(Records to process begins)

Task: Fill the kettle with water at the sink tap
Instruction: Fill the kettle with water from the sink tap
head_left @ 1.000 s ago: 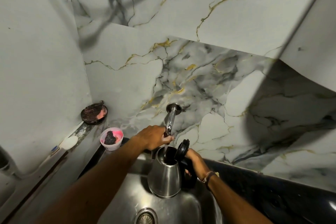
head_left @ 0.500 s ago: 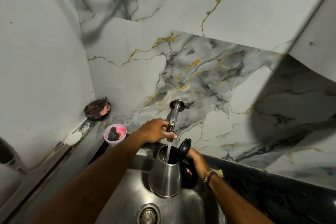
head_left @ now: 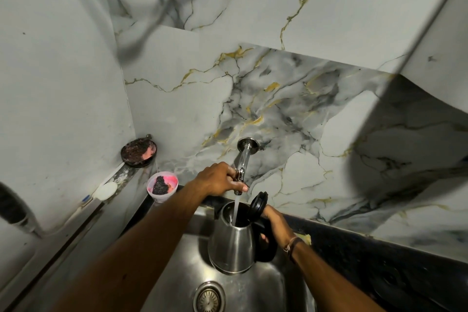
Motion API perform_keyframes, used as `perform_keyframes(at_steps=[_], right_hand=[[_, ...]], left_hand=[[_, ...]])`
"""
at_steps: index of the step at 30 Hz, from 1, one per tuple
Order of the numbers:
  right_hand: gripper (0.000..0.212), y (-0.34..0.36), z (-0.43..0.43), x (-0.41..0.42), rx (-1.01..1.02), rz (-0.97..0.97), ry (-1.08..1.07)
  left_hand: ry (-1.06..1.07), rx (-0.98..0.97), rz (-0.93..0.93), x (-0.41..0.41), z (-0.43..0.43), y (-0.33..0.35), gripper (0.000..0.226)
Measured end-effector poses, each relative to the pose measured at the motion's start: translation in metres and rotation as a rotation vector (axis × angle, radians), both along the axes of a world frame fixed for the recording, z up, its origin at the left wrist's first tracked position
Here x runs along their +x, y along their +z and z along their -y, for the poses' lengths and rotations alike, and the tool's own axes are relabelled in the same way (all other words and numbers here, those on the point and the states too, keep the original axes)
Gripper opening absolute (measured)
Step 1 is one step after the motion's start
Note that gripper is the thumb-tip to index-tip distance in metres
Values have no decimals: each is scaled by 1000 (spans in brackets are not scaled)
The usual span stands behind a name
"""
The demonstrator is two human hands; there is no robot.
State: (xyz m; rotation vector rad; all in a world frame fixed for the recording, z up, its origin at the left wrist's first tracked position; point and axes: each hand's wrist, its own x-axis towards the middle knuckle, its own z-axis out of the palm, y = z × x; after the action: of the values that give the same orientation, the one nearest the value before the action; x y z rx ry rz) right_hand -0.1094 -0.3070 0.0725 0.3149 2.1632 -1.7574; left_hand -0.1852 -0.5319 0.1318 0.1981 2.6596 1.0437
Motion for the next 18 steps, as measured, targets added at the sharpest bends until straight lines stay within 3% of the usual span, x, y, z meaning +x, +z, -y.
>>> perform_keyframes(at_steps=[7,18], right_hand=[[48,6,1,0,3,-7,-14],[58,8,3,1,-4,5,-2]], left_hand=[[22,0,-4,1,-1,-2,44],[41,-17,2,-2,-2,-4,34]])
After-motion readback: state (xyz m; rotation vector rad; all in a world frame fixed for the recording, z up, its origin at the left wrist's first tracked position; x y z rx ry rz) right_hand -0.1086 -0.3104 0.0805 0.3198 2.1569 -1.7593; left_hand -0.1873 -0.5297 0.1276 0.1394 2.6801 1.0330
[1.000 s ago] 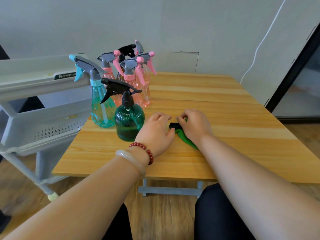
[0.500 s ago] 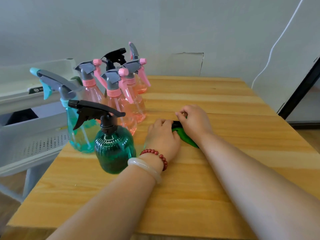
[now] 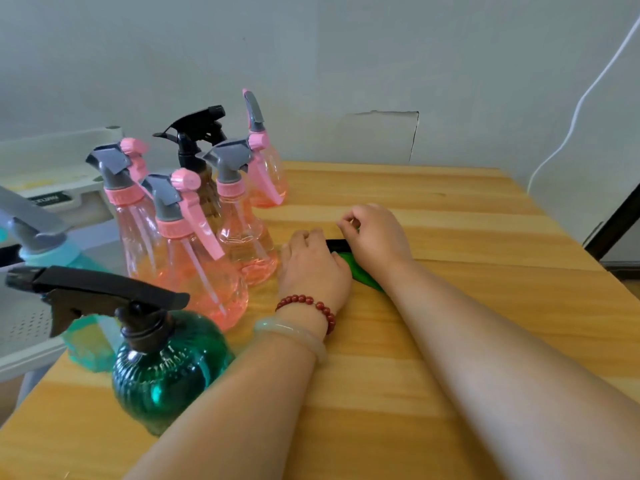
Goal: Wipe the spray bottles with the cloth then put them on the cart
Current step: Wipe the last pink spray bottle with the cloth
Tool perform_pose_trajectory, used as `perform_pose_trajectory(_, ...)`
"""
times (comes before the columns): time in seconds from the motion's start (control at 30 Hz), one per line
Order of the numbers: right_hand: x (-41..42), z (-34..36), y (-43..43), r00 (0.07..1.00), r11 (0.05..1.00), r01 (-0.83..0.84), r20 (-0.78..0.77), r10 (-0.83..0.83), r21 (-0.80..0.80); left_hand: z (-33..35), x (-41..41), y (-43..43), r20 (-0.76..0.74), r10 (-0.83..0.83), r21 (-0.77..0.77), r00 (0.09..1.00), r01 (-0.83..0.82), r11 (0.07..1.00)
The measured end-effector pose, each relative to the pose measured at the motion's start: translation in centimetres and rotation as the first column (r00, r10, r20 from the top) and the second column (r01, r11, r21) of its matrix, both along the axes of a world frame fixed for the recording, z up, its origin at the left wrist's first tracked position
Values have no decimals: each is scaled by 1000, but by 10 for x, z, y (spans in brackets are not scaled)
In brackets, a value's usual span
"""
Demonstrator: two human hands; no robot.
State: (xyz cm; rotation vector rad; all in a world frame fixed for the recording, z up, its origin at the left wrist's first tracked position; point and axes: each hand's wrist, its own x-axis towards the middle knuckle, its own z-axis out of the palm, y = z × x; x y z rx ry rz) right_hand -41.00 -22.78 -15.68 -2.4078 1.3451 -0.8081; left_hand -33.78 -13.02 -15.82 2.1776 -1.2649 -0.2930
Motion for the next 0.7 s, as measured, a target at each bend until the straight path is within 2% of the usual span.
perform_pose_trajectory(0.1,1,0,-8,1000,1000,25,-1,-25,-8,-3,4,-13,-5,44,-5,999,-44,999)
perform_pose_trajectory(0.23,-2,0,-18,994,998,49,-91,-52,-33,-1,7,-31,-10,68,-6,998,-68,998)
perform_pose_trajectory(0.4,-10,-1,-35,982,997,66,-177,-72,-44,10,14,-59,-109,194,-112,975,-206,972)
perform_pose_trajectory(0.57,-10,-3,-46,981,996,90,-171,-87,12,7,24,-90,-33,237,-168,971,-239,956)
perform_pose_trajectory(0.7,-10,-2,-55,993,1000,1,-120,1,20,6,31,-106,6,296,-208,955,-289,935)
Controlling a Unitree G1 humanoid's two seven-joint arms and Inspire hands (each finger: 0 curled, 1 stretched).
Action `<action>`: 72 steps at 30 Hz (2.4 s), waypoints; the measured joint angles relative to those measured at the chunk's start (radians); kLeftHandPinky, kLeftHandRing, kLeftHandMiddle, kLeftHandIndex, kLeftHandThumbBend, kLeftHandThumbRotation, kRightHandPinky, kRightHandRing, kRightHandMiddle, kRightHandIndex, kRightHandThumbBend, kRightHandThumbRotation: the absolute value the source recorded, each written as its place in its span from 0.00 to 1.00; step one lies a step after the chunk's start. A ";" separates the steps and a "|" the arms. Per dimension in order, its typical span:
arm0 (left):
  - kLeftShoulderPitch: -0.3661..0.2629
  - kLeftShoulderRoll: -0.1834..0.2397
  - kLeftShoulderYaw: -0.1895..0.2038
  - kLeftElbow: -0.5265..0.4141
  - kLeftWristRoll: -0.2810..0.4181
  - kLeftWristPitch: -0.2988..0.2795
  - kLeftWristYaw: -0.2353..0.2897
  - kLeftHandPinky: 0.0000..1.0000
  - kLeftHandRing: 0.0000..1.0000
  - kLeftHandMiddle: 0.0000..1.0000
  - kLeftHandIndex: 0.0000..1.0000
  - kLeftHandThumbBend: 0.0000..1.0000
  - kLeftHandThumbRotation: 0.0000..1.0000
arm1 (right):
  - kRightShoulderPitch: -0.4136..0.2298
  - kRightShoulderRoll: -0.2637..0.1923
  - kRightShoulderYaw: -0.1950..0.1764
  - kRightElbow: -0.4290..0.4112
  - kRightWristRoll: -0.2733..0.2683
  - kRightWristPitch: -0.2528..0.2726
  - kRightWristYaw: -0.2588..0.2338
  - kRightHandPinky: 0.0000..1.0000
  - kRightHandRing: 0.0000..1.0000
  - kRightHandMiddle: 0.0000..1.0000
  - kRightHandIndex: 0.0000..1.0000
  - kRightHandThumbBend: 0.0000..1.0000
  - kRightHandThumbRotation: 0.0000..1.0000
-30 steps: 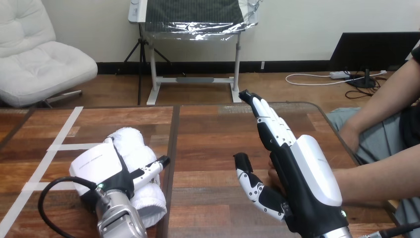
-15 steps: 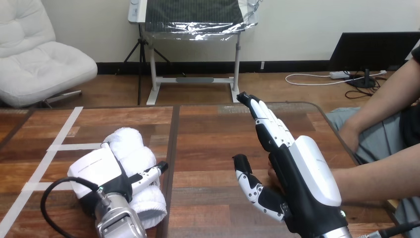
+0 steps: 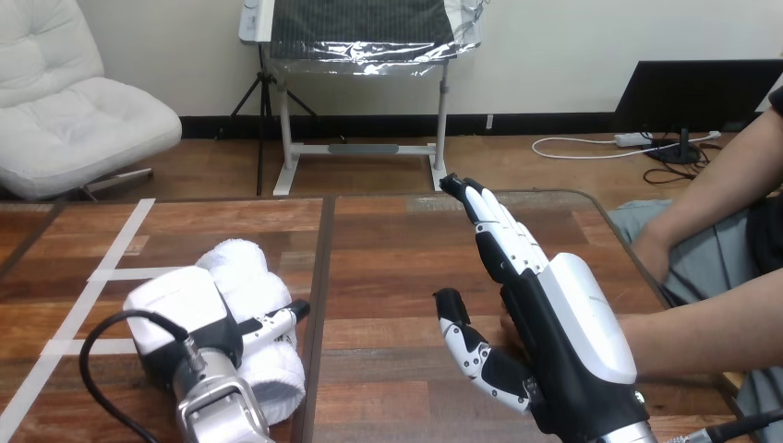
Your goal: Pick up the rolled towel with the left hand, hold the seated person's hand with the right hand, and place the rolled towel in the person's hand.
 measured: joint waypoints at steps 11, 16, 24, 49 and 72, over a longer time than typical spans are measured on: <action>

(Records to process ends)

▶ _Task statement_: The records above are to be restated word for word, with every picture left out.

▶ _Problem solution_:
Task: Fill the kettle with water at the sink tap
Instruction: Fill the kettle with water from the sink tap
head_left @ 1.000 s ago: 
head_left @ 0.500 s ago: 
head_left @ now: 
Motion API perform_keyframes, used as `perform_keyframes(at_steps=[_], right_hand=[[_, ...]], left_hand=[[_, ...]])`
"""
at_steps: index of the step at 30 Hz, from 1, one per tuple
Order of the numbers:
  right_hand: gripper (0.000..0.212), y (-0.34..0.36), z (-0.43..0.43), x (-0.41..0.42), rx (-1.01..1.02), rz (-0.97..0.97), ry (-1.08..1.07)
  left_hand: ry (-1.06..1.07), rx (-0.98..0.97), rz (-0.93..0.93), x (-0.41..0.41), z (-0.43..0.43), y (-0.33..0.35), gripper (0.000..0.226)
Measured end-effector poses, each relative to the pose measured at the motion's start: translation in metres and rotation as a rotation vector (axis × angle, radians), both along the axes of a world frame fixed for the recording, z up, its origin at the left wrist's first tracked position
Here x runs along their +x, y along their +z and z along their -y, for the poses' lengths and rotations alike, and the tool's own axes are relabelled in the same way (all other words and numbers here, those on the point and the states too, keep the original axes)
Gripper opening absolute (measured)
Step 1 is one step after the motion's start
Note that gripper is the thumb-tip to index-tip distance in metres
Values have no decimals: each is scaled by 1000 (spans in brackets are not scaled)
The usual span stands behind a name
"""
The demonstrator is two human hands; there is no robot.
State: (xyz m; rotation vector rad; all in a world frame fixed for the recording, z up, its origin at the left wrist's first tracked position; point and axes: each hand's wrist, its own x-axis towards the middle knuckle, its own z-axis out of the palm, y = z × x; after the action: of the values that give the same orientation, the one nearest the value before the action; x y z rx ry rz) right_hand -0.1094 -0.3070 0.0725 0.3149 2.1632 -1.7574; left_hand -0.1852 -0.5319 0.1318 0.1981 2.6596 1.0437
Motion for the next 18 steps, as measured, targets added at the sharpest bends until straight lines stay within 3% of the usual span, x, y, z meaning +x, +z, -y.
>>> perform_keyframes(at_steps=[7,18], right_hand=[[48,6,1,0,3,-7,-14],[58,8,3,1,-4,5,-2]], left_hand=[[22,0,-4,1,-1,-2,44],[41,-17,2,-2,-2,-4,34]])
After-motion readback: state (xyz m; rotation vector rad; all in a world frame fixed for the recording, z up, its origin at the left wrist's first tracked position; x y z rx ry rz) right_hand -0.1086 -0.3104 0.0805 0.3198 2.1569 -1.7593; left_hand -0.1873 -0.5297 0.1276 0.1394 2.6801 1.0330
[1.000 s ago] 
[0.500 s ago] 
[now] 
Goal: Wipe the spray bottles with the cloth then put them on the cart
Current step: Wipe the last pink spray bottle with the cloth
Tool perform_pose_trajectory, used as `perform_pose_trajectory(_, ...)`
"""
times (comes before the columns): time in seconds from the motion's start (control at 30 Hz), one per line
Order of the numbers: right_hand: x (-41..42), z (-34..36), y (-43..43), r00 (0.07..1.00), r11 (0.05..1.00), r01 (-0.83..0.84), r20 (-0.78..0.77), r10 (-0.83..0.83), r21 (-0.80..0.80); left_hand: z (-33..35), x (-41..41), y (-43..43), r20 (-0.76..0.74), r10 (-0.83..0.83), r21 (-0.77..0.77), r00 (0.09..1.00), r01 (-0.83..0.82), r11 (0.07..1.00)
The measured end-effector pose, each relative to the pose measured at the motion's start: translation in centimetres and rotation as the first column (r00, r10, r20 from the top) and the second column (r01, r11, r21) of its matrix, both along the axes of a world frame fixed for the recording, z up, its origin at the left wrist's first tracked position
Values have no decimals: each is scaled by 1000, but by 10 for x, z, y (spans in brackets are not scaled)
In brackets, a value's usual span
"""
Demonstrator: two human hands; no robot.
State: (xyz cm; rotation vector rad; all in a world frame fixed for the recording, z up, its origin at the left wrist's first tracked position; point and axes: each hand's wrist, its own x-axis towards the middle knuckle, its own z-axis out of the palm, y = z × x; x y z rx ry rz) right_hand -41.00 -22.78 -15.68 -2.4078 1.3451 -0.8081; left_hand -33.78 -13.02 -15.82 2.1776 -1.2649 -0.2930
Motion for the next 0.7 s, as measured, a target at each bend until the straight path is within 2% of the usual span.
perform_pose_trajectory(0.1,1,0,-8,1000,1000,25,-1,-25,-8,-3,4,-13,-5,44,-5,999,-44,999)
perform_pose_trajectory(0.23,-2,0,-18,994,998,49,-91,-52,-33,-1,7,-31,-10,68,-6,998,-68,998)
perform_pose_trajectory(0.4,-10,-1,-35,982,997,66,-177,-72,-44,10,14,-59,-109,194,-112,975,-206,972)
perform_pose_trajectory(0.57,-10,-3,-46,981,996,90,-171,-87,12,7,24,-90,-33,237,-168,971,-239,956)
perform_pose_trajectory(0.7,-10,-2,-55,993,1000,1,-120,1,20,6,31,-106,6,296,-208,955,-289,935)
Controlling a Unitree G1 humanoid's two seven-joint arms and Inspire hands (each finger: 0 curled, 1 stretched).
Action `<action>`: 72 steps at 30 Hz (2.4 s), waypoints; the measured joint angles relative to those measured at the chunk's start (radians); kLeftHandPinky, kLeftHandRing, kLeftHandMiddle, kLeftHandIndex, kLeftHandThumbBend, kLeftHandThumbRotation, kRightHandPinky, kRightHandRing, kRightHandMiddle, kRightHandIndex, kRightHandThumbBend, kRightHandThumbRotation: the absolute value the source recorded, each written as its place in its span from 0.00 to 1.00; step one lies a step after the chunk's start. A ";" separates the steps and a "|" the arms. Per dimension in order, its typical span:
arm0 (left):
  - kLeftShoulderPitch: -0.3661..0.2629
  - kLeftShoulderRoll: -0.1834..0.2397
  - kLeftShoulderYaw: -0.1895..0.2038
  - kLeftElbow: -0.5265..0.4141
  - kLeftWristRoll: -0.2810..0.4181
  - kLeftWristPitch: -0.2988..0.2795
  - kLeftWristYaw: -0.2353..0.2897
  - kLeftHandPinky: 0.0000..1.0000
  - kLeftHandRing: 0.0000..1.0000
  - kLeftHandMiddle: 0.0000..1.0000
  - kLeftHandIndex: 0.0000..1.0000
  - kLeftHandThumbBend: 0.0000..1.0000
  - kLeftHandThumbRotation: 0.0000..1.0000
arm1 (right):
  - kRightShoulderPitch: -0.4136..0.2298
  - kRightShoulderRoll: -0.2637..0.1923
  - kRightShoulderYaw: -0.1950..0.1764
  - kRightElbow: -0.4290..0.4112
  - kRightWristRoll: -0.2733..0.2683
  - kRightWristPitch: -0.2528..0.2726
  - kRightWristYaw: -0.2588..0.2338
  - kRightHandPinky: 0.0000..1.0000
  - kRightHandRing: 0.0000..1.0000
  - kRightHandMiddle: 0.0000..1.0000
  - kRightHandIndex: 0.0000..1.0000
  - kRightHandThumbBend: 0.0000..1.0000
  - kRightHandThumbRotation: 0.0000..1.0000
-30 steps: 
-15 steps: 
+0 steps: 
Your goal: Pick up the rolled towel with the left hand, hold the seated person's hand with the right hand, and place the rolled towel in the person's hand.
 measured: joint waypoints at steps 11, 16, 24, 49 and 72, over a longer time than typical spans are measured on: <action>

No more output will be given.